Stigma surrounds the word 'addiction' which is an inability to stop repetitive behaviour in spite of the harmful consequences.
An estimated 2 million people in the UK are believed to suffer from an addiction of some sort. For many their craving or impulse offers a short-term escape from the realities of their life and is often used to deal with depression or anxiety. For most, the long term consequences bring extra guilt and shame which eventually create an increasingly destructive cycle, drawing in family and friends.

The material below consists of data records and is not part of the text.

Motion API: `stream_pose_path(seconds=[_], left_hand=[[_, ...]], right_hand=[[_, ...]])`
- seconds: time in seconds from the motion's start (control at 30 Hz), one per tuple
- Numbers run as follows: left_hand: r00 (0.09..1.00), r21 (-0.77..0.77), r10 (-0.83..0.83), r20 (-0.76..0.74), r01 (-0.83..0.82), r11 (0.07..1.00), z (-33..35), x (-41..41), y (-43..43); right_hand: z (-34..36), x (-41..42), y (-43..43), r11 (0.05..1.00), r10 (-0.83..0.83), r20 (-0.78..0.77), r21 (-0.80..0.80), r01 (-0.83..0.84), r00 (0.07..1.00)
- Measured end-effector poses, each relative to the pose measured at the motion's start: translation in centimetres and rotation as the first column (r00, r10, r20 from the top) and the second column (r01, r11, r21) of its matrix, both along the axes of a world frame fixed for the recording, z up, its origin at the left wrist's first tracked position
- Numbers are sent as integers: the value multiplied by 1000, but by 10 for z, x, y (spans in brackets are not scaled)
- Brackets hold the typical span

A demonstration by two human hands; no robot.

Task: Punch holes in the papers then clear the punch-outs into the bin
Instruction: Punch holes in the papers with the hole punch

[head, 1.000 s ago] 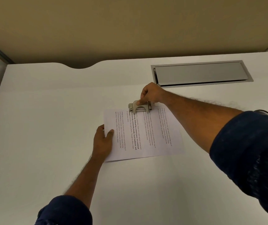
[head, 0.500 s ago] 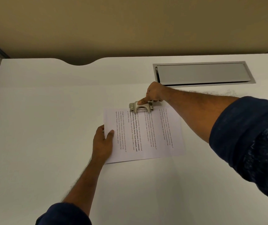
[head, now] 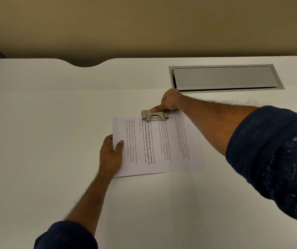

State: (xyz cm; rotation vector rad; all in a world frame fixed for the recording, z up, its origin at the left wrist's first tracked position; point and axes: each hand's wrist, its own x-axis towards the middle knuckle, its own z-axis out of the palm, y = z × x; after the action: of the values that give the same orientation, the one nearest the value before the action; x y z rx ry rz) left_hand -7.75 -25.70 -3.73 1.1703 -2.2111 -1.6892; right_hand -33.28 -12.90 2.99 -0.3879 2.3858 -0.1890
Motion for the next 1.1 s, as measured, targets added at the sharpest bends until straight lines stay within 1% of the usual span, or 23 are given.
stream_pose_path(seconds=[0.1, 0.3, 0.5, 0.57, 0.7, 0.83, 0.9, 0.93, 1.0, 1.07, 1.1], left_hand=[[1000, 0, -5, -7, 5, 1000, -2, 1, 0], [1000, 2, -10, -3, 10, 1000, 0, 1, 1], [1000, -13, -16, 2, 16, 1000, 3, 0, 3], [1000, -19, -21, 10, 22, 1000, 5, 1, 4], [1000, -19, -18, 19, 19, 1000, 7, 1, 4], [1000, -12, -20, 13, 21, 1000, 9, 1, 5], [999, -16, -32, 15, 32, 999, 11, 0, 5], [999, -27, -46, 22, 46, 999, 11, 1, 5], [997, -44, -68, 39, 69, 997, 11, 1, 4], [996, -36, -78, 45, 79, 996, 12, 1, 2], [996, -27, -80, 47, 81, 996, 12, 1, 0]], right_hand=[[1, 3, 1, 1000, -18, -2, -25, 18, 1000], [8, 12, -1, 1000, -17, -20, -16, 16, 1000], [9, 22, 4, 997, -47, -35, -66, 44, 998], [9, 24, 7, 990, -74, -31, -119, 70, 997], [9, 29, 18, 941, -172, 7, -296, 166, 985], [1, 40, 23, 876, -258, -2, -423, 233, 966], [-3, 46, 25, 825, -303, -3, -501, 260, 953], [-4, 49, 27, 800, -322, -35, -544, 252, 946], [-8, 57, 34, 767, -346, -160, -616, 180, 925], [-11, 65, 46, 764, -348, -262, -636, 110, 900], [-13, 69, 52, 763, -348, -283, -639, 95, 894]])
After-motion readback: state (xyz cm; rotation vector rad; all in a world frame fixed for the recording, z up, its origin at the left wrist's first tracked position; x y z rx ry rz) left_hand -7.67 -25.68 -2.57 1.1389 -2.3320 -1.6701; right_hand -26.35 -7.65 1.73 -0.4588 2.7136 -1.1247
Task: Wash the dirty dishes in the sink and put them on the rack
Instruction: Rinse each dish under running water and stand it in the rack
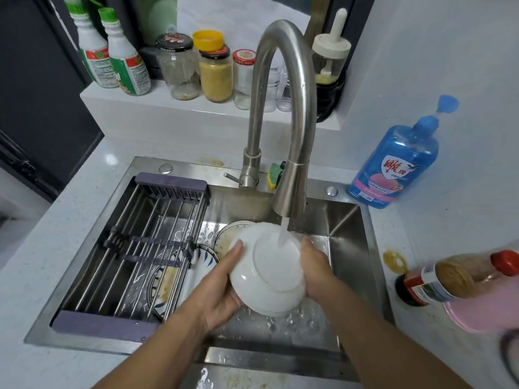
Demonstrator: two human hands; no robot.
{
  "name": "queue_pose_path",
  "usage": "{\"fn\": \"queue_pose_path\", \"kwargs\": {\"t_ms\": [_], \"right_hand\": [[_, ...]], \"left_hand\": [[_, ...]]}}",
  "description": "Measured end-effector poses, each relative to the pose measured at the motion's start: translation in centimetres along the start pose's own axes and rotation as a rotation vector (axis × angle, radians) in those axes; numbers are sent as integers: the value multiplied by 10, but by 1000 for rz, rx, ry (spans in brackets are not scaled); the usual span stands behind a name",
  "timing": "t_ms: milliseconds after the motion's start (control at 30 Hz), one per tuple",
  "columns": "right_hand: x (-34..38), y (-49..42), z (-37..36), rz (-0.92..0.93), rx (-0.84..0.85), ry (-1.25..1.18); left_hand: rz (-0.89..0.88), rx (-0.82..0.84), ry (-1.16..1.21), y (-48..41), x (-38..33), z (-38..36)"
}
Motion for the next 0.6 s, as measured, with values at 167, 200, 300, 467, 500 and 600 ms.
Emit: {"fn": "queue_pose_path", "kwargs": {"t_ms": [167, 200, 300, 467, 500, 600], "right_hand": [[21, 1, 3, 114, 54, 178], [23, 2, 1, 163, 18, 186], [16, 14, -11, 255, -60, 203], [0, 34, -31, 308, -218, 405], [-1, 45, -38, 354, -212, 475], [-5, 71, -46, 570, -233, 614]], "left_hand": [[152, 17, -134, -11, -19, -7], [132, -11, -114, -12, -16, -9], [42, -95, -14, -14, -2, -15], [-137, -292, 115, -27, 27, -15], [-154, -327, 147, -28, 30, -14], [-152, -310, 227, -29, 32, -14]]}}
Point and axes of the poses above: each hand's wrist, its own y-axis away from the middle knuckle, its own z-axis out of the back of the hand, x = y × z, the point moved 4 cm from there along -y, towards the middle knuckle, and after that the axes turned 1 degree about y, right-handed, at the moved point
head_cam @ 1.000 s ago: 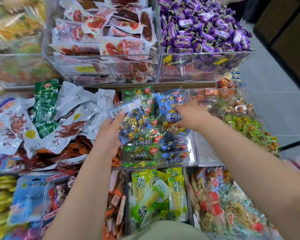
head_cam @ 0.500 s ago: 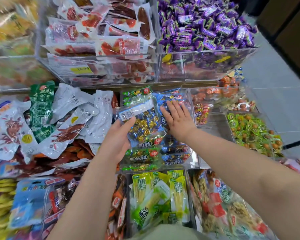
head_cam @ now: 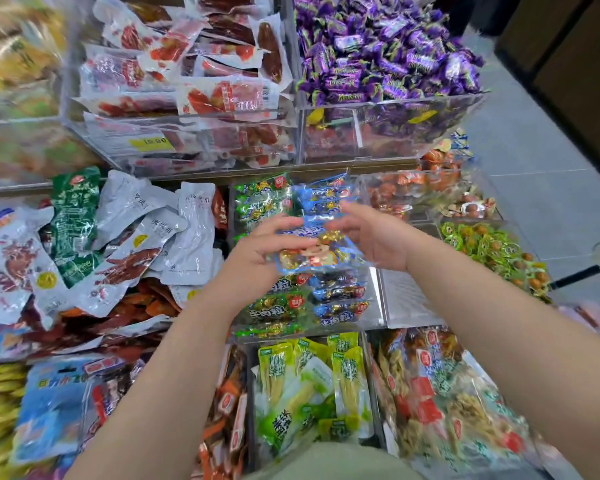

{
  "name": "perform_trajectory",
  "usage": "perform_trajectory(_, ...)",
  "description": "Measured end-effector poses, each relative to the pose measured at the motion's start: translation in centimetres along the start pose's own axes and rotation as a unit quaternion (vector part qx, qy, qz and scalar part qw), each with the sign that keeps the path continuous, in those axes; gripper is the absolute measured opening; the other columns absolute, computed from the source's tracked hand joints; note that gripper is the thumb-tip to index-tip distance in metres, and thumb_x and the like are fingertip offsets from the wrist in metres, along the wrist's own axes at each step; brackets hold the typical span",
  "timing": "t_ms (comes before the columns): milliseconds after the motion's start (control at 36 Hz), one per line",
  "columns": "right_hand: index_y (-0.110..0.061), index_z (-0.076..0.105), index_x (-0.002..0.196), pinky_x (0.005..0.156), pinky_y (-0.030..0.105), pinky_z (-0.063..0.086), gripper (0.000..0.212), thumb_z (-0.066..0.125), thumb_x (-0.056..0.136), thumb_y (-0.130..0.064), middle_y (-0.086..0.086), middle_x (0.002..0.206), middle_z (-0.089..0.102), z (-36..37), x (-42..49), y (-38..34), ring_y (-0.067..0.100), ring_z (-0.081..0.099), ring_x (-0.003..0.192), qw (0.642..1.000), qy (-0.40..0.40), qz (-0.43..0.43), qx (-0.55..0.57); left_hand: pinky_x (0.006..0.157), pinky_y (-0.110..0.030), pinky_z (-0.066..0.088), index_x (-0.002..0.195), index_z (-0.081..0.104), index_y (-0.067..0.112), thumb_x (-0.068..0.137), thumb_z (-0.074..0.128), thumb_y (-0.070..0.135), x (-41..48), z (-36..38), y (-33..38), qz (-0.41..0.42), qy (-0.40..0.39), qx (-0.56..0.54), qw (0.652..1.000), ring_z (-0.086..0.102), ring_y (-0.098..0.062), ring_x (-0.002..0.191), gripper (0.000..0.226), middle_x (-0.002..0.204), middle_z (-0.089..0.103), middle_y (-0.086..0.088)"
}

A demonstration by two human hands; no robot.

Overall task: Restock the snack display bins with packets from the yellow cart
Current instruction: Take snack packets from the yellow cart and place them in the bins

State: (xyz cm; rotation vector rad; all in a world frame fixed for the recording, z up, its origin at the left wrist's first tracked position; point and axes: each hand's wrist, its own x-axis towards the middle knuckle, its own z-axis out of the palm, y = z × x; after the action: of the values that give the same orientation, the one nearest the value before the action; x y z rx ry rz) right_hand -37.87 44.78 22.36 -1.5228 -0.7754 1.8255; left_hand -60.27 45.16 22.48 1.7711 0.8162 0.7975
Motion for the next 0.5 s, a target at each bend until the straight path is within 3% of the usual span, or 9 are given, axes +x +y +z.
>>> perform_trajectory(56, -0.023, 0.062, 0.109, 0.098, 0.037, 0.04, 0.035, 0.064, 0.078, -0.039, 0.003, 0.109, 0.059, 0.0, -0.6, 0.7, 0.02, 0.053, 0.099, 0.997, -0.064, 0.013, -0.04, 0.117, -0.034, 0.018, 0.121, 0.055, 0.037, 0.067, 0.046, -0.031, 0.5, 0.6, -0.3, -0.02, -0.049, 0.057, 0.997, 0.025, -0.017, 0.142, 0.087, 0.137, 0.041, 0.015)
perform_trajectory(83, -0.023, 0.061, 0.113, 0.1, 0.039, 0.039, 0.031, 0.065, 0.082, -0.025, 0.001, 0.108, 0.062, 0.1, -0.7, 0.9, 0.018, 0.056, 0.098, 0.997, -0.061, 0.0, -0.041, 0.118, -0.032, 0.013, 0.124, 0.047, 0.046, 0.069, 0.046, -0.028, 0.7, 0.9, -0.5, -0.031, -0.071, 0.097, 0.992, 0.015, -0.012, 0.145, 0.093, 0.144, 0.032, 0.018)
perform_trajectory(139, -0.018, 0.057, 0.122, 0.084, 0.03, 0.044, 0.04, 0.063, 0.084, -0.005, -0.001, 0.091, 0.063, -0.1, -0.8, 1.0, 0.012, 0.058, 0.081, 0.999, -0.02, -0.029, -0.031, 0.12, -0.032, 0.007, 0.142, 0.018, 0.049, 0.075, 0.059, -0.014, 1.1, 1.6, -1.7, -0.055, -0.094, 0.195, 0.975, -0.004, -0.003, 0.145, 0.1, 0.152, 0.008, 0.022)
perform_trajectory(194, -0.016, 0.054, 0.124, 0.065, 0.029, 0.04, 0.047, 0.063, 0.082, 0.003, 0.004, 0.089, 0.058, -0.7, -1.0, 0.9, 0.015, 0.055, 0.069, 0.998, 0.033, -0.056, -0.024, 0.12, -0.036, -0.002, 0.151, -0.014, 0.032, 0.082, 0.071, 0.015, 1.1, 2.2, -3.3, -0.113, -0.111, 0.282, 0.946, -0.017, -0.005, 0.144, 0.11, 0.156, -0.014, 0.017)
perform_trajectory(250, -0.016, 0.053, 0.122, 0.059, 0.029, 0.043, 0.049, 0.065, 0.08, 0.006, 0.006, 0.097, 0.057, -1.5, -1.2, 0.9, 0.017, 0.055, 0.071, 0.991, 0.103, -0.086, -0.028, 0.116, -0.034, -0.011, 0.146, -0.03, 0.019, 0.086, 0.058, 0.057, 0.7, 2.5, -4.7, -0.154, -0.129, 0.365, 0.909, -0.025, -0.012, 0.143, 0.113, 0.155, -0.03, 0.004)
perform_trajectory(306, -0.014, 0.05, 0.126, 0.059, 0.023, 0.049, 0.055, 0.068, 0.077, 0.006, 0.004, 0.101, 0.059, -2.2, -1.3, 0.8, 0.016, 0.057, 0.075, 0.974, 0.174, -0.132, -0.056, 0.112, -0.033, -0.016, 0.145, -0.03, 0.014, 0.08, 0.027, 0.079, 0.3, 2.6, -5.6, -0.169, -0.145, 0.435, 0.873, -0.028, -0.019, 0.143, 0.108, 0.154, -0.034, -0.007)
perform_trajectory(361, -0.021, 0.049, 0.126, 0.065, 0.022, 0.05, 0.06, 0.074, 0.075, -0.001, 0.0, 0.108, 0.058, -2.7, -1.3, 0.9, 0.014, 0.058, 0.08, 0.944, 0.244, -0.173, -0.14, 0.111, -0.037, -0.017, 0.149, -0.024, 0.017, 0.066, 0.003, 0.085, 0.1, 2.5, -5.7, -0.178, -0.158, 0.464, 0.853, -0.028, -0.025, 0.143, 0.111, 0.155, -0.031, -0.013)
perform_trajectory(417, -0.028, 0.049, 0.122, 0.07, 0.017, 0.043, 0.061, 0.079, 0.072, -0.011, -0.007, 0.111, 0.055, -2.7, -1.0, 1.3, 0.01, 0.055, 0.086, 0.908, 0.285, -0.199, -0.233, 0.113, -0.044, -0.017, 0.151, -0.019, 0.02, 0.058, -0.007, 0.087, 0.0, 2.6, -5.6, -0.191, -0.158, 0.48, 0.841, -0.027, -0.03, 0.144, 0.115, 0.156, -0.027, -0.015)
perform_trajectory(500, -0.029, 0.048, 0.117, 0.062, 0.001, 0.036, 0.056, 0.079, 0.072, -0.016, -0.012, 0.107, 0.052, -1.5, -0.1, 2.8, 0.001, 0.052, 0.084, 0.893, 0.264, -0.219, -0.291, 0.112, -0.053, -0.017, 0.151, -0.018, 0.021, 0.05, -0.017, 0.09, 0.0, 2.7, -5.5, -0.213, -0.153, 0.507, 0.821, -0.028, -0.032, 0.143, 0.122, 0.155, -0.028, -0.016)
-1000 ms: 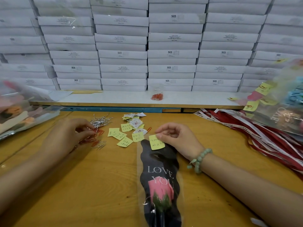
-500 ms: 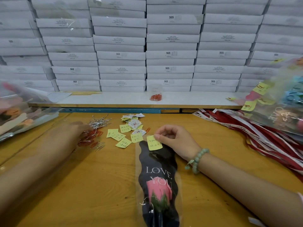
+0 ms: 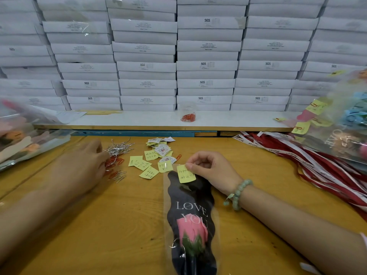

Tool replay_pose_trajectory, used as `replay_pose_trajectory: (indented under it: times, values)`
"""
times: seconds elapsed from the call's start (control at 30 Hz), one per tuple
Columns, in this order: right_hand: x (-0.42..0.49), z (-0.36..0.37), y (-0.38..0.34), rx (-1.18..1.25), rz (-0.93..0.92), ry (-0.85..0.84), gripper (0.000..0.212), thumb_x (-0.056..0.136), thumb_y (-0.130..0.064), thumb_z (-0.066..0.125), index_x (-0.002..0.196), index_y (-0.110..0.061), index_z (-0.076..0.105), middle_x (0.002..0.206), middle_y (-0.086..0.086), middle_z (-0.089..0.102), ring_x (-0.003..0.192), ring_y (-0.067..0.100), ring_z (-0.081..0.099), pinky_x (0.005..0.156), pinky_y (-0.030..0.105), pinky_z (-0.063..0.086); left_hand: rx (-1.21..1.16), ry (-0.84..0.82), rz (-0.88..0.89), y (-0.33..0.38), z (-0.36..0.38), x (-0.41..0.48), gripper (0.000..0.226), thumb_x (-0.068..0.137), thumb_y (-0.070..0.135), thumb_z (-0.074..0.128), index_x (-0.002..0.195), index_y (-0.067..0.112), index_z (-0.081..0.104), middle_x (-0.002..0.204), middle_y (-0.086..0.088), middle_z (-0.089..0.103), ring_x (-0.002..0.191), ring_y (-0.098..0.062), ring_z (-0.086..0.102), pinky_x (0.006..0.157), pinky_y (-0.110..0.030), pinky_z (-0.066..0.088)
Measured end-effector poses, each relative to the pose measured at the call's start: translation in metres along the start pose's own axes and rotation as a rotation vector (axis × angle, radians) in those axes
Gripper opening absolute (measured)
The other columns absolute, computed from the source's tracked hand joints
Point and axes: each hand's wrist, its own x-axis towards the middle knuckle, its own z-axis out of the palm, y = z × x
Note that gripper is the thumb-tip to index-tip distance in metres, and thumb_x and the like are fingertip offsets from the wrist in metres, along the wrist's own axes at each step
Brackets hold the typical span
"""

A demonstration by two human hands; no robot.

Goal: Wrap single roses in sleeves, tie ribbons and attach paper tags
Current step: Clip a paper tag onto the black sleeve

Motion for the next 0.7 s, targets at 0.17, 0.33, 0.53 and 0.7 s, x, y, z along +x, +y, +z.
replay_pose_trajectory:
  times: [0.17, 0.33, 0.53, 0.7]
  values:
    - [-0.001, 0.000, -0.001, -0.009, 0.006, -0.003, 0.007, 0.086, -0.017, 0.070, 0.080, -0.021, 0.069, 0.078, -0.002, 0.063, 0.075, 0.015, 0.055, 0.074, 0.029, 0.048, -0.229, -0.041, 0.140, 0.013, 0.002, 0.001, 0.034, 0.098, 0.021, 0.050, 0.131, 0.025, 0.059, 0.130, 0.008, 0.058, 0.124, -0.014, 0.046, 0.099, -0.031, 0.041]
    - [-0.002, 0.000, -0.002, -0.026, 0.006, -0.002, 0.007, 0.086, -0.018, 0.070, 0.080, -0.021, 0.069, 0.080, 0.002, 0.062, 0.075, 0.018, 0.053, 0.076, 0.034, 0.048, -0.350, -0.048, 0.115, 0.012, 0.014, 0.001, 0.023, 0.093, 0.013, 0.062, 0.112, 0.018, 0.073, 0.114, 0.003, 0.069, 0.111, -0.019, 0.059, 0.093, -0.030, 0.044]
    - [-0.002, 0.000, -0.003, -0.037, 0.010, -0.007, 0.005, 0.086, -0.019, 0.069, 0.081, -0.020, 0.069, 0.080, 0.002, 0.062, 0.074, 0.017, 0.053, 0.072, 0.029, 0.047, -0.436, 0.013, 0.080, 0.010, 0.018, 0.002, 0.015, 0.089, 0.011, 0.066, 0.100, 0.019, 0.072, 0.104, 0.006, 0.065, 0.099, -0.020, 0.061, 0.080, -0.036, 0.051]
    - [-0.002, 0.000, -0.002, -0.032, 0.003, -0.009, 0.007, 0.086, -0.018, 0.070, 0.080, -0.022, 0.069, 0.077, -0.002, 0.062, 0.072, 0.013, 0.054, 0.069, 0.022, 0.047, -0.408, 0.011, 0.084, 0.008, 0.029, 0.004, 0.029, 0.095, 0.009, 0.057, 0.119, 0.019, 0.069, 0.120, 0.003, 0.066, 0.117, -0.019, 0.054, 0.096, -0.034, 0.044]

Addictions are often associated with activities that initially bring pleasure and release from everyday life and pressures. Chemicals produced in the brain which encourage us to partake in activities and enjoy the 'highs' and 'satisfactions' are usually stimulated by these activities. The human brain uses dopamine, (produced when we fall in love and similar to cocaine) to motivate; and endorphins (what we feel after vigorous exercise and similar to heroin) to reward behaviour.
When life is empty and these chemicals are not naturally present; when we are low or depressed, the tendency to addiction can increase. Stimulation and reward are often ingredients of addiction: drugs, eating, gambling, shopping and sex all produce highs which need to be repeated. The following lows increase the feelings of hopelessness.
A skilled therapist or counsellor can help an addict to start to understand their emotional needs and face the realities of life with more hope of addressing the underlying problems attached to their addiction.